*INPUT MATERIAL*:
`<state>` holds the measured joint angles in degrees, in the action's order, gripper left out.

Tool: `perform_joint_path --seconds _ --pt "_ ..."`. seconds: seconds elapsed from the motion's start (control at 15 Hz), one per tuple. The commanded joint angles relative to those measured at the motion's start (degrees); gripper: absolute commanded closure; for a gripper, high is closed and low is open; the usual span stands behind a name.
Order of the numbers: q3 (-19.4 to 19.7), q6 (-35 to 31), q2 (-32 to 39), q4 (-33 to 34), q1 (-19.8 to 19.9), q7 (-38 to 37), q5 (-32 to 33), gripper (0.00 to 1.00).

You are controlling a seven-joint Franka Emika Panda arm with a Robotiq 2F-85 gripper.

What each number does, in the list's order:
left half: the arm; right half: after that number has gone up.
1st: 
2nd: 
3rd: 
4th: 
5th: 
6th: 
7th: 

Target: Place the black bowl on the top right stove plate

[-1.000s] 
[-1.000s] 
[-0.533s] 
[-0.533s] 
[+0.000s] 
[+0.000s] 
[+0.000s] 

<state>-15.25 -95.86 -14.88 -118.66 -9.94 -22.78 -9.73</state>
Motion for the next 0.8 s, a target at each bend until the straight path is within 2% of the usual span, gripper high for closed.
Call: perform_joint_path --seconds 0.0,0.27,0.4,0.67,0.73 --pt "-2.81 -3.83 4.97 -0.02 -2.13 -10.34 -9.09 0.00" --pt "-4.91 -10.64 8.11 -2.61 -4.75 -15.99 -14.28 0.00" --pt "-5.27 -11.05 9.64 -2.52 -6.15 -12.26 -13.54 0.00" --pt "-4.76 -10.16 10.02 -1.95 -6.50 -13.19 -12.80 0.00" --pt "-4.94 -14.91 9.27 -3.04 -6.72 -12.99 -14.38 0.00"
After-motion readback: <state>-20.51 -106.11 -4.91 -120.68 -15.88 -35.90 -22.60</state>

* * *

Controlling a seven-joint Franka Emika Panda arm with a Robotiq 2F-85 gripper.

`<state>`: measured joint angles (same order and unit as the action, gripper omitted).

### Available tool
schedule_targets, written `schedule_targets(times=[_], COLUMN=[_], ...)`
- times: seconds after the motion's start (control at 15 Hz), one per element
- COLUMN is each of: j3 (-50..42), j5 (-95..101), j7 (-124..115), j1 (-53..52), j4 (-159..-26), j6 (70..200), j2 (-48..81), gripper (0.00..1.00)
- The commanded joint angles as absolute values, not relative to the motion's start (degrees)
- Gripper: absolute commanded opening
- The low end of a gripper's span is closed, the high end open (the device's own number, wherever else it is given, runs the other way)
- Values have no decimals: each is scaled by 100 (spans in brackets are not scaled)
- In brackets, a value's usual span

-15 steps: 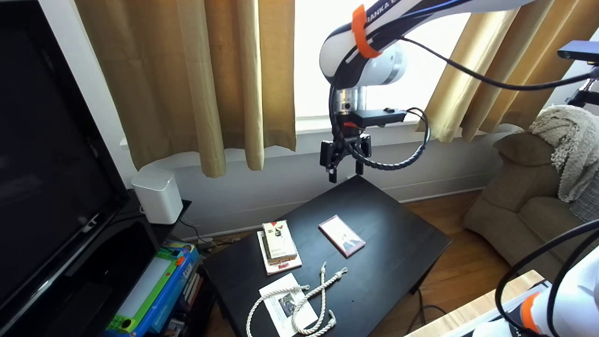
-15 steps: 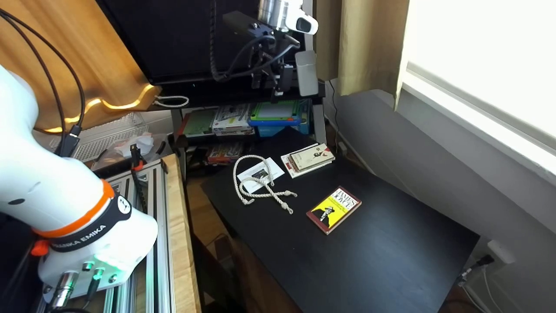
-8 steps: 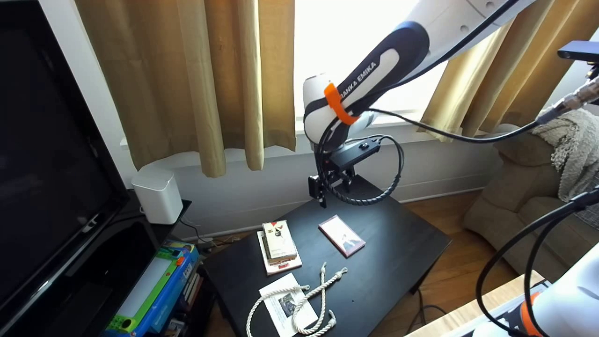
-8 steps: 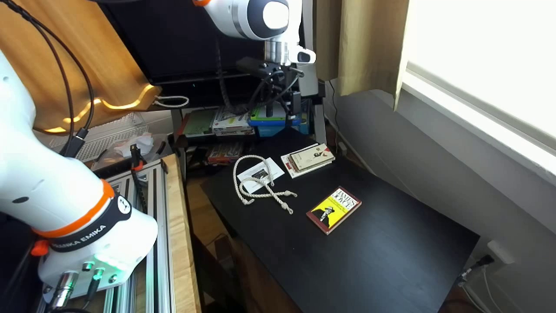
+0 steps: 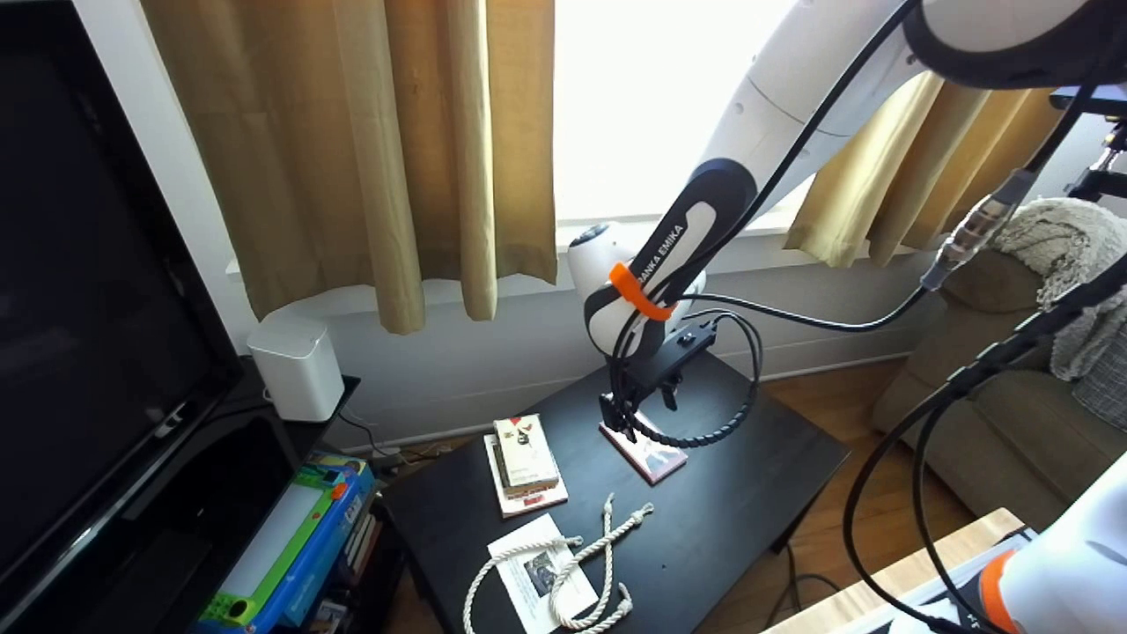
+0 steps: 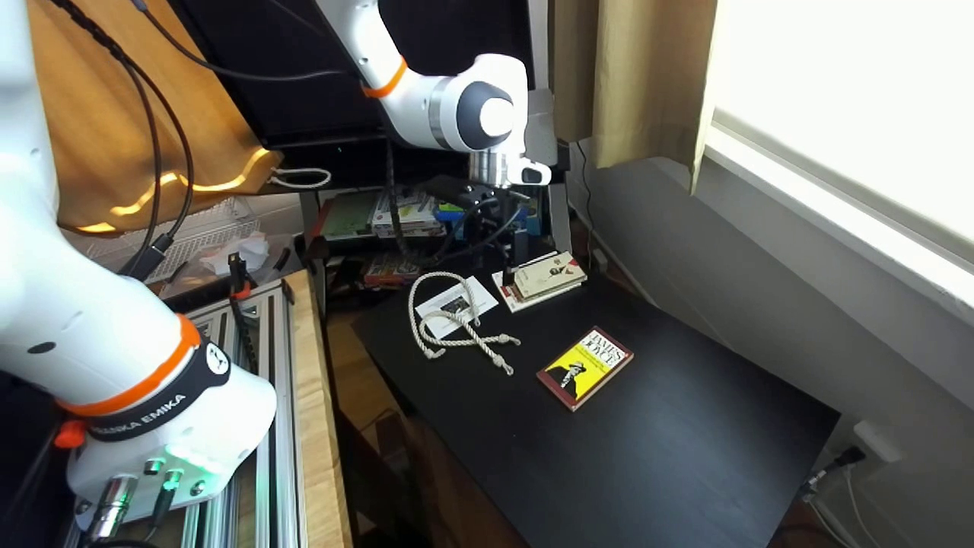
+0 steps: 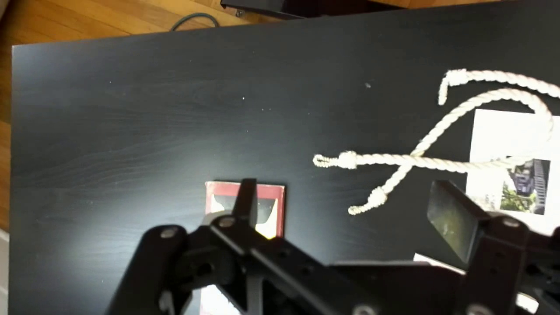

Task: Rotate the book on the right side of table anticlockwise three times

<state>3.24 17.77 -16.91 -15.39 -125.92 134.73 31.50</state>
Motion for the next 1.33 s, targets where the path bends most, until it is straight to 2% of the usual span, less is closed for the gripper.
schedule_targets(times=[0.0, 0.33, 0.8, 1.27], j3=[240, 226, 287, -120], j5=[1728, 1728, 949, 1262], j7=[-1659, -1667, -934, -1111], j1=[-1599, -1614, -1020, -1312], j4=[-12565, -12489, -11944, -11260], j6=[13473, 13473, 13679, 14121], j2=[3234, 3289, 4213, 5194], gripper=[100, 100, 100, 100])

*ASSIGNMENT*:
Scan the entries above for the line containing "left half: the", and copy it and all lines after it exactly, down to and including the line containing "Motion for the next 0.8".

*ANSWER AREA*:
left half: the arm; right half: after that number has gone up.
1st: 
2nd: 
3rd: 
4th: 
5th: 
6th: 
7th: 

Target: Place the black bowl on the top right stove plate

[-1.000s] 
[-1.000s] 
[-0.533s] 
[-0.533s] 
[+0.000s] 
[+0.000s] 
[+0.000s] 

<state>-15.25 -95.86 -14.88 -118.66 -9.94 -22.78 -9.73</state>
Motion for the next 0.8 s, a target at each bend until the straight path is within 2% of the usual span, gripper high for closed.

This answer is complete.